**Exercise details**
Among the lines below, return each one that contains the word "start".

[Opening Material provided section]

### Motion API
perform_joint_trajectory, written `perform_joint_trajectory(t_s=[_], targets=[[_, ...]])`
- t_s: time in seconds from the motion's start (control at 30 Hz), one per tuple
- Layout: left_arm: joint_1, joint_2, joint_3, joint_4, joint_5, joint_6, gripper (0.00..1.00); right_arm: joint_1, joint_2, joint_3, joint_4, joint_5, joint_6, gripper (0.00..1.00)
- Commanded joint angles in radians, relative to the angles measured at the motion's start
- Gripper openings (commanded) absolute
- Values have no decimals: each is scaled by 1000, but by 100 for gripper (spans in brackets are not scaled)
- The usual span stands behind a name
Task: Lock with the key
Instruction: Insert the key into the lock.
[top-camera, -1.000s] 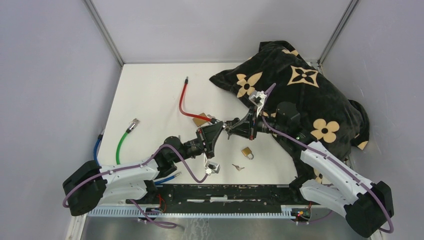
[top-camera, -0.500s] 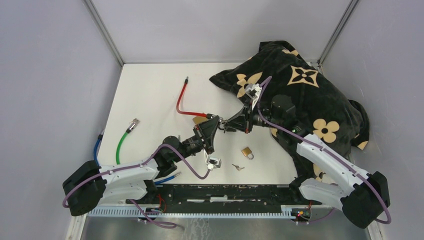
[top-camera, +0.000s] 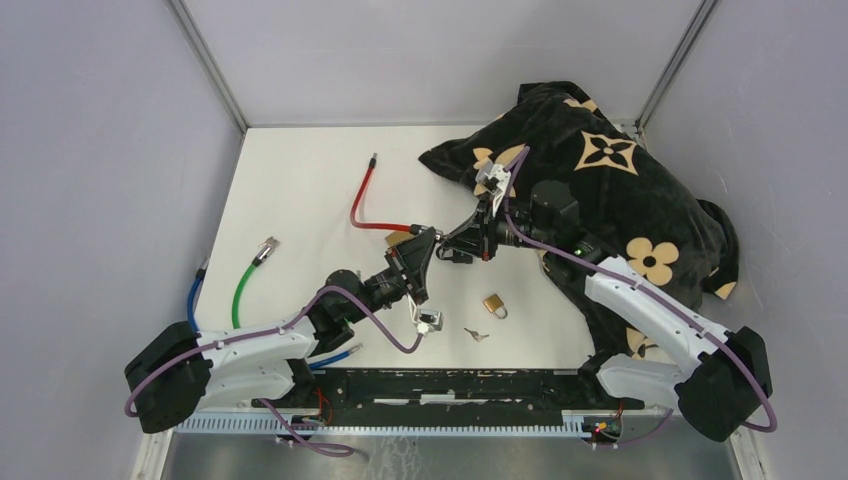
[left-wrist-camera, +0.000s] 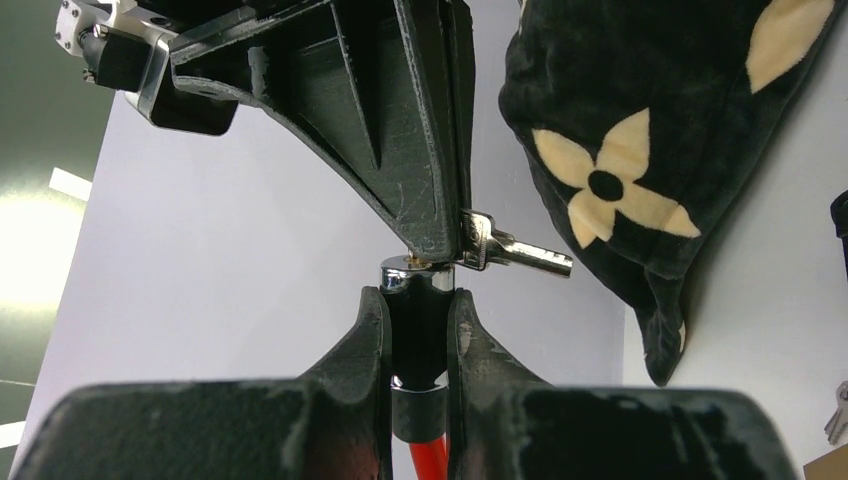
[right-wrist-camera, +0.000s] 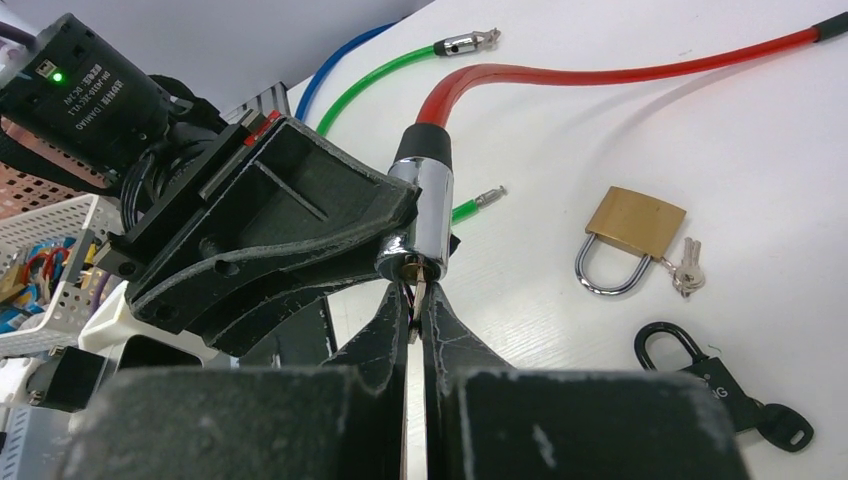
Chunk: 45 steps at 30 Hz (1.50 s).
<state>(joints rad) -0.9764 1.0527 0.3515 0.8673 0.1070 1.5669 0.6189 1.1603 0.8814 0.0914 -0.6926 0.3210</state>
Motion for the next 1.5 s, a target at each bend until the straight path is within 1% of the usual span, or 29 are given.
perform_joint_trajectory(t_s=[0.0, 0.1, 0.2, 0.23, 0.3, 0.33, 0.4, 0.47, 0.57, 0.63, 0.67, 0.7, 0.77, 0.8, 0.87, 0.97, 1.0, 1.07, 1.13, 1.17, 1.23, 1.33, 1.47], targets=[[-72, 8, 58, -46, 347, 28, 2, 56, -4, 56, 117, 11, -61, 0], [-72, 3, 51, -48, 347, 20, 2, 56, -5, 58, 120, 40, -59, 0], [-74, 7, 52, -44, 359, 23, 2, 56, 28, 78, 139, 27, -31, 0], [-73, 6, 54, -44, 356, 26, 2, 56, 31, 79, 138, 22, -29, 4], [-74, 0, 55, -53, 330, 27, 2, 55, 10, 72, 78, 34, -65, 16], [-74, -6, 55, -67, 312, 26, 2, 54, -7, 66, 36, 58, -100, 26], [-74, -23, 55, -107, 270, 29, 2, 50, -39, 56, -47, 105, -147, 40], [-72, -37, 55, -147, 228, 32, 2, 41, -68, 48, -88, 106, -169, 48], [-72, -45, 66, -196, 188, 32, 2, 35, -96, 47, -213, 127, -224, 58], [-72, -50, 66, -206, 181, 29, 2, 25, -125, 22, -235, 157, -245, 83], [-73, -52, 65, -205, 181, 24, 2, 15, -141, 4, -210, 161, -245, 92], [-73, -52, 64, -204, 182, 18, 2, 9, -155, -22, -169, 160, -240, 94], [-72, -50, 66, -205, 181, 9, 2, 2, -162, -53, -122, 158, -242, 94], [-72, -52, 67, -208, 178, 7, 2, 2, -160, -58, -114, 161, -247, 93], [-73, -56, 72, -218, 171, 1, 2, 2, -150, -66, -108, 147, -249, 88], [-73, -57, 79, -238, 149, -16, 2, 2, -149, -75, -117, 76, -255, 80], [-72, -57, 81, -244, 142, -23, 2, 2, -163, -88, -115, 60, -260, 79], [-73, -54, 85, -260, 129, -44, 2, 1, -203, -120, -112, 45, -272, 79], [-72, -47, 91, -273, 116, -67, 2, 2, -251, -167, -99, 37, -277, 83], [-73, -44, 94, -276, 108, -74, 2, 1, -267, -190, -63, 35, -269, 84], [-72, -38, 95, -276, 99, -76, 2, 1, -281, -231, -14, 56, -226, 83], [-72, -33, 99, -271, 97, -74, 2, 2, -258, -258, 39, 75, -157, 80], [-73, -36, 98, -272, 97, -70, 2, 3, -261, -335, 211, 106, -41, 75]])
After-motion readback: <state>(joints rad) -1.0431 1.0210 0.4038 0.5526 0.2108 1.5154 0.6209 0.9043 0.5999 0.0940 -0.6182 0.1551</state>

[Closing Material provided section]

**Task solution**
- t_s: time in seconds from the motion's start (control at 30 Hz), one per tuple
- Commanded joint angles in radians, relative to the angles measured at the motion's start

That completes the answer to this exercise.